» **Raw data**
■ ■ ■ ■ ■

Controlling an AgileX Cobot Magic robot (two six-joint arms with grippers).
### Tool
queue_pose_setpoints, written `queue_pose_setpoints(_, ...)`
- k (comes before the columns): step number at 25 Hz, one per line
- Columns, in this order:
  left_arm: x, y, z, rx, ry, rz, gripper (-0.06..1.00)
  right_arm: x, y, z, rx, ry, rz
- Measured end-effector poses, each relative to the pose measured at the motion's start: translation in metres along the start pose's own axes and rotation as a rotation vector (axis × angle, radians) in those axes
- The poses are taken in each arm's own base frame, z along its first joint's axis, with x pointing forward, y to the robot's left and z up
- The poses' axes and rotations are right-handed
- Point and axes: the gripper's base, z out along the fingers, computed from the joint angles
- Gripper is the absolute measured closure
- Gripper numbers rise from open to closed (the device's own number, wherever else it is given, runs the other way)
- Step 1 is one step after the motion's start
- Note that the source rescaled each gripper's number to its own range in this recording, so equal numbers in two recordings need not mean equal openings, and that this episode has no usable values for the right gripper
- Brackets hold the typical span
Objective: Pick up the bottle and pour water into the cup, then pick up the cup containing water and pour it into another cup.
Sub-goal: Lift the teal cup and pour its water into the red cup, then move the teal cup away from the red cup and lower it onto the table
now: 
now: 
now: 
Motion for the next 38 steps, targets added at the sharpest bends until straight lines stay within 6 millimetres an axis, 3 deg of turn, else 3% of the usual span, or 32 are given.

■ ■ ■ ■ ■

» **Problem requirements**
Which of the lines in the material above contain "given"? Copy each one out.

» **Result of this exercise**
- Gripper numbers rise from open to closed (the device's own number, wherever else it is given, runs the other way)
Motion for the next 38 steps, targets added at the sharpest bends until straight lines stay within 6 millimetres an axis, 3 deg of turn, else 3% of the usual span, or 32 are given.

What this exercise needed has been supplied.